- What needs to be done: Please set out each line below exactly as it stands, without the images.

- Source data:
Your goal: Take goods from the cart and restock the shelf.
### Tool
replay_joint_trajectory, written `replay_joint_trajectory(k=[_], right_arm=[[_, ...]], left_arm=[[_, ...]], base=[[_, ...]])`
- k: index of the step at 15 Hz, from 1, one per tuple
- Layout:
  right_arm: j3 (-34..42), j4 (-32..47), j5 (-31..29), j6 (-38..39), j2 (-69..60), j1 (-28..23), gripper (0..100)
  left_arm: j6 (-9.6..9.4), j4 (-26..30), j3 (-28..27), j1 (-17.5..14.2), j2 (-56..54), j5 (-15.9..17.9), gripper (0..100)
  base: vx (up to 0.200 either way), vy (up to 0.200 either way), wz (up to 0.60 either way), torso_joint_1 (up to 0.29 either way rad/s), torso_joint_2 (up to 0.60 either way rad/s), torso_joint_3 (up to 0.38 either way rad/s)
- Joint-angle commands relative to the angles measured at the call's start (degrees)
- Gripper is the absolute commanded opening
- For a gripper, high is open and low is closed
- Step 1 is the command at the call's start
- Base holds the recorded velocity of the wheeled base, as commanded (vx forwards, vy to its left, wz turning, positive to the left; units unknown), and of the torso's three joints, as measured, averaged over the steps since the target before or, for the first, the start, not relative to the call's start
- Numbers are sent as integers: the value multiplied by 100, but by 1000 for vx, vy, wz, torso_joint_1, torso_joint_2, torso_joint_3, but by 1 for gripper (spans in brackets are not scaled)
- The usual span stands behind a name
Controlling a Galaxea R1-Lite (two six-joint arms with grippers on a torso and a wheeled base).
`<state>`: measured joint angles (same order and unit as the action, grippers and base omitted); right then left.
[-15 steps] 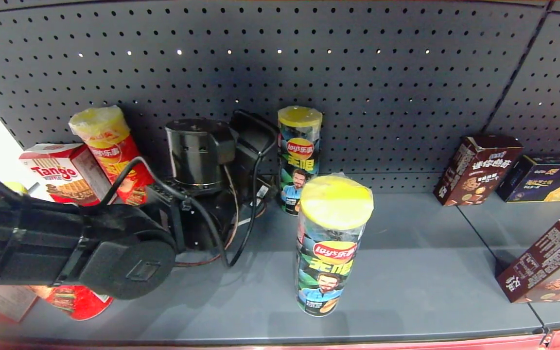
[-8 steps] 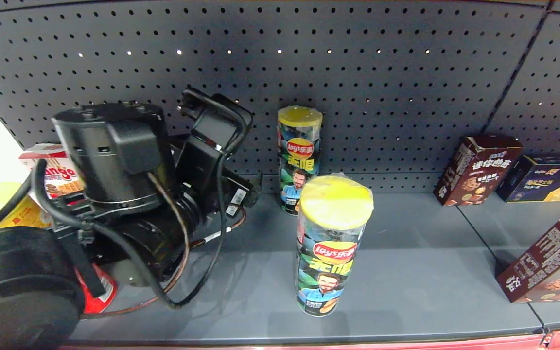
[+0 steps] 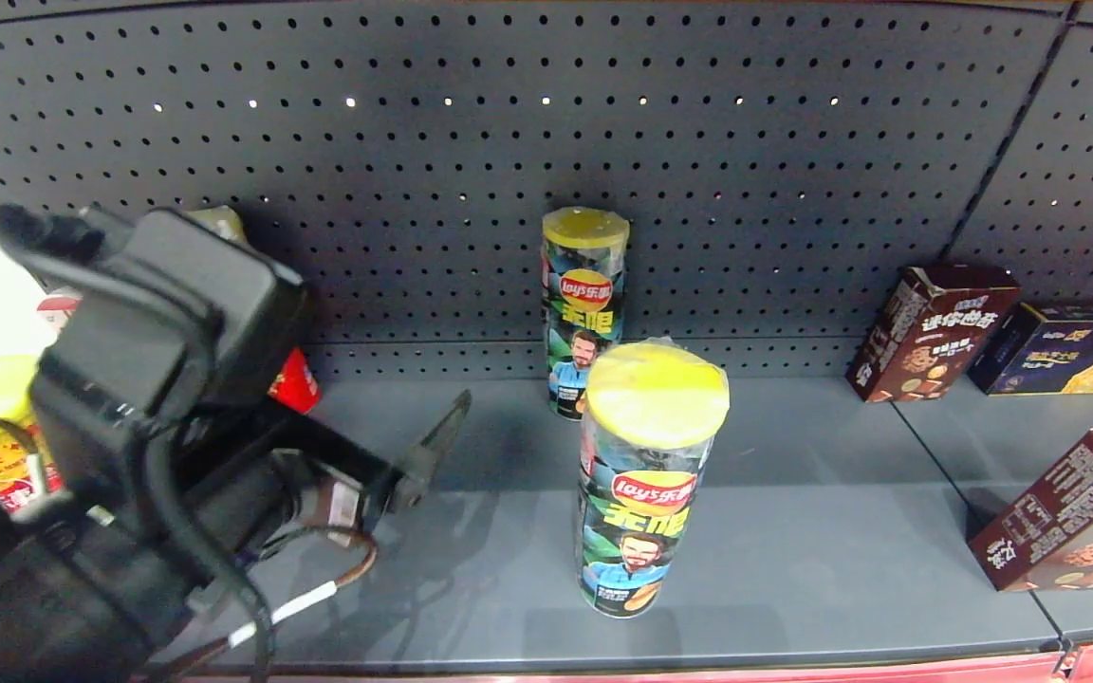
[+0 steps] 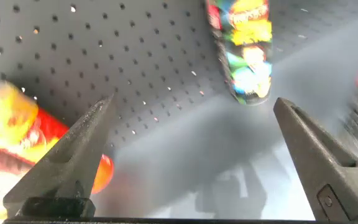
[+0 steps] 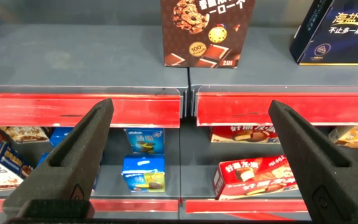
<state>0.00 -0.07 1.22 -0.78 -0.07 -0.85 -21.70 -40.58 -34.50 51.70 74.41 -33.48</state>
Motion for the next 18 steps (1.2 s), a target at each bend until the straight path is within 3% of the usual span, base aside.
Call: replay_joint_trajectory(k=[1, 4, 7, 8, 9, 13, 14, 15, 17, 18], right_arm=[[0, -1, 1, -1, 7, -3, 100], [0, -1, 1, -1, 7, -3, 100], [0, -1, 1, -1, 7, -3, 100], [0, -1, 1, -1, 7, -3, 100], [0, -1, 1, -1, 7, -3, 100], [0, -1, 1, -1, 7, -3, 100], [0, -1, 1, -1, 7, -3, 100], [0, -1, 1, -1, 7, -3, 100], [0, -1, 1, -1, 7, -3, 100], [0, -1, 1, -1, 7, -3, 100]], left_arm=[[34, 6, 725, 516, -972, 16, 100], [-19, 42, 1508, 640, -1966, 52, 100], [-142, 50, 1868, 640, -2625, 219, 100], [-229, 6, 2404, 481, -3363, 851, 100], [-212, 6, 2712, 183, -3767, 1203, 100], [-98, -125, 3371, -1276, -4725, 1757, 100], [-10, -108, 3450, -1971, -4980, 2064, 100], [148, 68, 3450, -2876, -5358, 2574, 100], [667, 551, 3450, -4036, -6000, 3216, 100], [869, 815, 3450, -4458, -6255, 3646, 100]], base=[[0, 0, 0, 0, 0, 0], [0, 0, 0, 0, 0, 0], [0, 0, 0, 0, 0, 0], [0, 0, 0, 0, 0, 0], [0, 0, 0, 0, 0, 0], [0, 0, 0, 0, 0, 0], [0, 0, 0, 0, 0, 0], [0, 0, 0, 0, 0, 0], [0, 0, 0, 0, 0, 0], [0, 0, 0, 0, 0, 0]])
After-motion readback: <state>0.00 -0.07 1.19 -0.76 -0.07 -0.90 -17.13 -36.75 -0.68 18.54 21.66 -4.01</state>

- Answer below:
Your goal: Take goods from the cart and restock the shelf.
### Tool
replay_joint_trajectory, written `replay_joint_trajectory(k=[_], right_arm=[[_, ...]], left_arm=[[_, ...]], base=[[_, ...]])`
- k: index of the step at 15 Hz, from 1, one per tuple
- Layout:
  right_arm: j3 (-34..42), j4 (-32..47), j5 (-31..29), j6 (-38..39), j2 (-69..60), j1 (-28..23), gripper (0..100)
  left_arm: j6 (-9.6..9.4), j4 (-26..30), j3 (-28..27), j1 (-17.5..14.2), j2 (-56..54), j5 (-15.9..17.9), gripper (0..100)
  base: vx (up to 0.200 either way), vy (up to 0.200 either way), wz (up to 0.60 either way), torso_joint_1 (up to 0.29 either way rad/s), torso_joint_2 (up to 0.60 either way rad/s), torso_joint_3 (up to 0.38 either way rad/s)
- Joint-angle commands relative to the angles measured at the call's start (degrees)
- Gripper is the absolute commanded opening
- For a gripper, high is open and low is closed
- Step 1 is the command at the call's start
- Base holds the recorded velocity of the wheeled base, as commanded (vx forwards, vy to its left, wz turning, positive to the left; units unknown), and of the torso's three joints, as measured, averaged over the steps since the target before or, for the first, the start, not relative to the call's start
- Numbers are sent as integers: the value multiplied by 100, but by 1000 for vx, vy, wz, torso_joint_1, torso_joint_2, torso_joint_3, but by 1 for gripper (spans in brackets are not scaled)
- The usual span stands behind a name
Controlling a Galaxea R1-Lite (two six-joint arms with grippers on a torso and a wheeled base).
`<state>`: measured joint angles (same order and unit as the action, grippers and base omitted); right then left.
[-15 steps] 
[-8 steps] 
[+0 steps] 
[+0 steps] 
[+0 steps] 
<state>0.00 -0.07 1.22 -0.78 -0.07 -0.85 -21.70 -40.58 -34.50 51.70 74.41 -33.48</state>
Motion for the next 18 steps (1.2 s), a target at each bend until the straight path is within 3% of the usual span, base aside.
Call: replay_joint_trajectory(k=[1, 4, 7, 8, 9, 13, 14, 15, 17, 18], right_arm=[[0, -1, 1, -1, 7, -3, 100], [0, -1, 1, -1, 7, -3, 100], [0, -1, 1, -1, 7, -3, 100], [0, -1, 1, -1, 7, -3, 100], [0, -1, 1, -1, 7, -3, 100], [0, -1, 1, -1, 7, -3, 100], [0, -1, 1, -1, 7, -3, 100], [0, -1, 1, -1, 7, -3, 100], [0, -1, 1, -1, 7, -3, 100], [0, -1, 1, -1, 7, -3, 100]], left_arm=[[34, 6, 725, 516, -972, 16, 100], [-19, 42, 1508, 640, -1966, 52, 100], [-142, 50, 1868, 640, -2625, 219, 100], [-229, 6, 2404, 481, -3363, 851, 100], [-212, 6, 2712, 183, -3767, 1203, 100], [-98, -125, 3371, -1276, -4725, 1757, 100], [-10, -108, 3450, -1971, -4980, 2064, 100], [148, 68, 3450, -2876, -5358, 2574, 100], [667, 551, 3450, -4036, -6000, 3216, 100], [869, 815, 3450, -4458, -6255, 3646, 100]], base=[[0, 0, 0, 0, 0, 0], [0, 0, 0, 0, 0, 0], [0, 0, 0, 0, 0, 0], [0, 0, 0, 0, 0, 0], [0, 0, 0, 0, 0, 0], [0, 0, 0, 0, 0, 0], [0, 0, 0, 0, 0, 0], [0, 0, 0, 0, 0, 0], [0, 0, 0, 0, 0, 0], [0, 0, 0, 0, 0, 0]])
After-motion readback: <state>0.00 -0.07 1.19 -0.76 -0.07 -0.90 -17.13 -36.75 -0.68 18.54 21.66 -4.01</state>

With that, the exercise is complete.